Task instructions: Show every line of the data that contains the string "gripper".

Stored data entries
────────────────

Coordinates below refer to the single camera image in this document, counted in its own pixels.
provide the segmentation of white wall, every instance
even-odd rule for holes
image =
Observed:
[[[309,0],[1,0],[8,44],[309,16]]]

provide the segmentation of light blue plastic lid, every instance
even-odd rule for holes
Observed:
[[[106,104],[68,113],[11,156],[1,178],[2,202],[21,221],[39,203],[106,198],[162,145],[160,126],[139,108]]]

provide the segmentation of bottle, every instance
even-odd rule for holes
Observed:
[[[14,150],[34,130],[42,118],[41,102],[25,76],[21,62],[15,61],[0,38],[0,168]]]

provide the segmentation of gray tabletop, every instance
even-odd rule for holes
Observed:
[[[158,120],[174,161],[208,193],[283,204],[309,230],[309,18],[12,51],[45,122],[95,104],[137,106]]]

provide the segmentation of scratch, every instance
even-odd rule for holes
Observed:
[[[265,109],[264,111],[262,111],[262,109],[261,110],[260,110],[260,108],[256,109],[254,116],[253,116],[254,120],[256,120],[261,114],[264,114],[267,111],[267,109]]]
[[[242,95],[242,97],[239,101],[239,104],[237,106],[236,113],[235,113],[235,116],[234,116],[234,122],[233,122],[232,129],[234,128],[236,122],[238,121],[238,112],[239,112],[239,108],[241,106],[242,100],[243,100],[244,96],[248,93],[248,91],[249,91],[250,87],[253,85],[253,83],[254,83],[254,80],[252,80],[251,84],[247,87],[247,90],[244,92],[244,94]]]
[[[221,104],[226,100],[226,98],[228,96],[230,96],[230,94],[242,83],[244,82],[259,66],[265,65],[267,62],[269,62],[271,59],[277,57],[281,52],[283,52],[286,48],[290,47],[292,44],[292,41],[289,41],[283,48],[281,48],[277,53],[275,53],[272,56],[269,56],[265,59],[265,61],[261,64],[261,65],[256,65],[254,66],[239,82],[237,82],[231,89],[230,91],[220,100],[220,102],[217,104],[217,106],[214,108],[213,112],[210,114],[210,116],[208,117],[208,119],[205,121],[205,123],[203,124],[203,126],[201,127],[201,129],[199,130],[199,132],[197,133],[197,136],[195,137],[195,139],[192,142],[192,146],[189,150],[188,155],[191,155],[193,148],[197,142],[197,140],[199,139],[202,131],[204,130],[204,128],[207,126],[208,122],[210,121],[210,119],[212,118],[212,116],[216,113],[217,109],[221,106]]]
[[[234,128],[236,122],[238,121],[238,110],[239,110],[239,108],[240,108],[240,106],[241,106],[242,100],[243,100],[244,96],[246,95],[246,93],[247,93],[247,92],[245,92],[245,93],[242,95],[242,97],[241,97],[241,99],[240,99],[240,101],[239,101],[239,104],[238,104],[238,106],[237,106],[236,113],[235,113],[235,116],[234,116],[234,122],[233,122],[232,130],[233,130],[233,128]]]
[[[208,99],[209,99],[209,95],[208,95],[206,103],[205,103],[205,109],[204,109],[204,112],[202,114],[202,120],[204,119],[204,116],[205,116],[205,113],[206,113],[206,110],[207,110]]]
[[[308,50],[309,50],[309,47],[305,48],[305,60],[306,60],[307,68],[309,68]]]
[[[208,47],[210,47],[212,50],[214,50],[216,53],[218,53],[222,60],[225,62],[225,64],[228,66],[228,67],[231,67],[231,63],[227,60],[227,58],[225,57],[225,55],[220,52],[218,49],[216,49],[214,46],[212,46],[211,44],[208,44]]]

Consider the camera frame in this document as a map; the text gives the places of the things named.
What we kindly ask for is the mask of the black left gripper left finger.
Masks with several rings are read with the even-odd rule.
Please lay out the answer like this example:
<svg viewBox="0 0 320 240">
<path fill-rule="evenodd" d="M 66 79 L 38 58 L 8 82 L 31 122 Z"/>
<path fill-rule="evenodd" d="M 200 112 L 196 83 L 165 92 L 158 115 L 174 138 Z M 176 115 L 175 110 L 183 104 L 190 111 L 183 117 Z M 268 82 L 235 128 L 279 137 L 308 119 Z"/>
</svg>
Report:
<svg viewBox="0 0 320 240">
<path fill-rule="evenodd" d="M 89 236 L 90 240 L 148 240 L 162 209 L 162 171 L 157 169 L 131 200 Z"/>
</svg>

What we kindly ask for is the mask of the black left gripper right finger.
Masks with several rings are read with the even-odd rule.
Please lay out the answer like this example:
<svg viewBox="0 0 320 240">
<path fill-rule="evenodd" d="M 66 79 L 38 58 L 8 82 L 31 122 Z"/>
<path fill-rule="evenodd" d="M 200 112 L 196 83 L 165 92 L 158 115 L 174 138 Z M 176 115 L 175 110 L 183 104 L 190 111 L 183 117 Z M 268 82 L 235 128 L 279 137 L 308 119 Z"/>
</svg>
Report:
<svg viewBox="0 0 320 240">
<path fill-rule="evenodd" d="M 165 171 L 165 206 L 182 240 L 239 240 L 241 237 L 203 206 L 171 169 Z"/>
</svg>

────────────────

Result for this exercise:
What we kindly ask for is the mask of the black left gripper left finger.
What we kindly ask for is the mask of the black left gripper right finger.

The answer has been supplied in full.